* **GIVEN DATA**
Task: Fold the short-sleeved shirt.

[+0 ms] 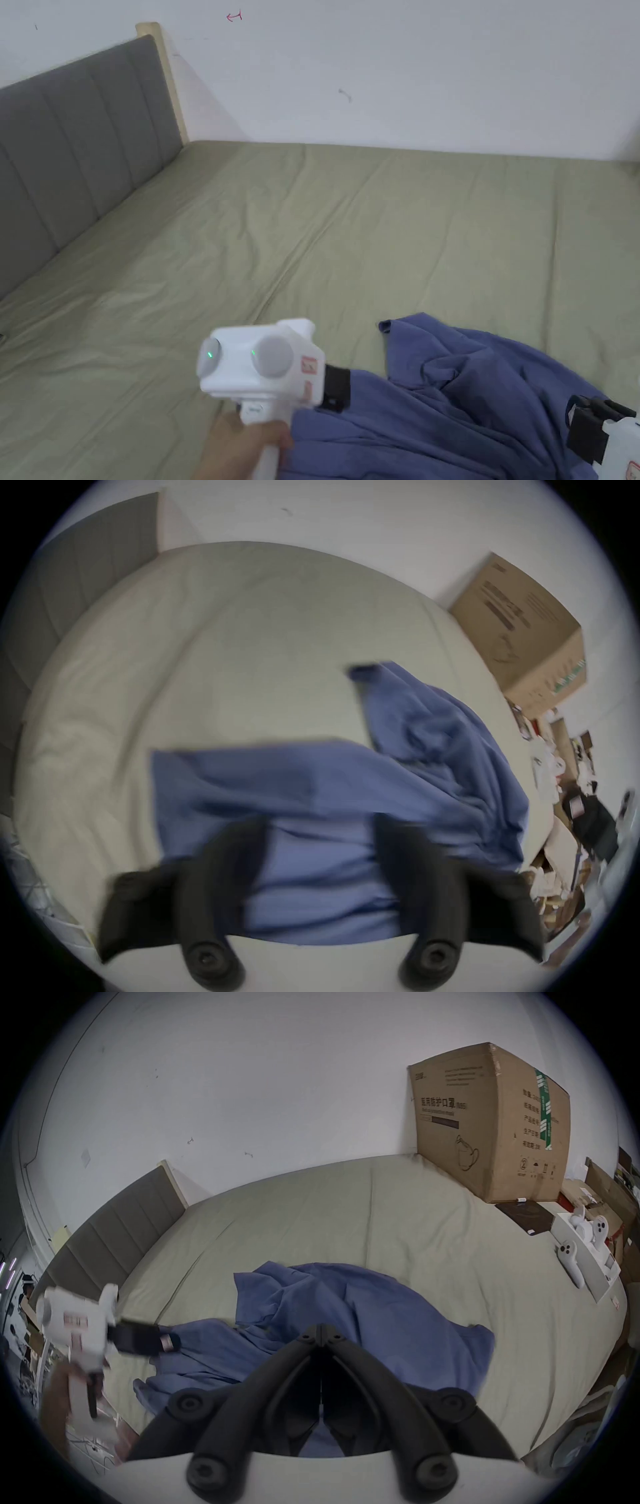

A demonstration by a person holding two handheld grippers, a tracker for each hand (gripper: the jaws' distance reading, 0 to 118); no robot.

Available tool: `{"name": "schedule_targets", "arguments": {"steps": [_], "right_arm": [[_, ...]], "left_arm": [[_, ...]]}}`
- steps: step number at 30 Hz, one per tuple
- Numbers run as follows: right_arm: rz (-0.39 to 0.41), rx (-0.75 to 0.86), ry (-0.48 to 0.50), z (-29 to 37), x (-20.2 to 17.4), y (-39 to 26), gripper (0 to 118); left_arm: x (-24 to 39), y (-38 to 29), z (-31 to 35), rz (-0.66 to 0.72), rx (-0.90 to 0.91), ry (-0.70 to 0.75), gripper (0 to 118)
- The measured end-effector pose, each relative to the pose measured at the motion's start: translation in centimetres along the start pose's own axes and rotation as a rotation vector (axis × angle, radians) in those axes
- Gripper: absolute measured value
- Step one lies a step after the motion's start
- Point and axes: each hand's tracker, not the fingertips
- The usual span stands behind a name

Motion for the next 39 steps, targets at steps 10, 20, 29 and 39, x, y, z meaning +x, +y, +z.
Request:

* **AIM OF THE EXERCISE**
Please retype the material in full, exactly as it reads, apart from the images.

* **EXERCISE SOLUTION**
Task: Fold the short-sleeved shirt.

[+0 ms] 

A demonstration by a person holding two handheld grippers, a tracker for each hand (gripper: the jaws' distance reading, 0 to 118); no robot.

Available tool: `{"name": "schedule_targets", "arguments": {"steps": [_], "right_arm": [[_, ...]], "left_arm": [[_, ...]]}}`
- steps: step number at 30 Hz, one per tuple
- Numbers run as follows: right_arm: rz (-0.39 to 0.41), rx (-0.75 to 0.86), ry (-0.48 to 0.50), z (-29 to 37), x (-20.2 to 17.4), y (-39 to 26), gripper (0 to 118); left_arm: x (-24 to 39), y (-38 to 29), z (-31 to 35), rz (-0.66 to 0.72), rx (-0.90 to 0.91), ry (-0.70 to 0.75), gripper (0 to 118)
- The measured end-effector pose, each relative to the pose measured at the motion's start: translation in centimetres along the start pose's own axes and rotation as a rotation vector (axis × angle, radians) in those axes
- Gripper: absolute measured value
- Step one lies a step after the motion's start
- Point and axes: each hand's tracker, not the fingertips
- The usual span stands behind a name

Motion for the next 39 steps, targets at steps 10, 20, 29 and 39, x, y, z meaning +x, +y, +z.
Request:

That finishes the exercise, with nothing more to add.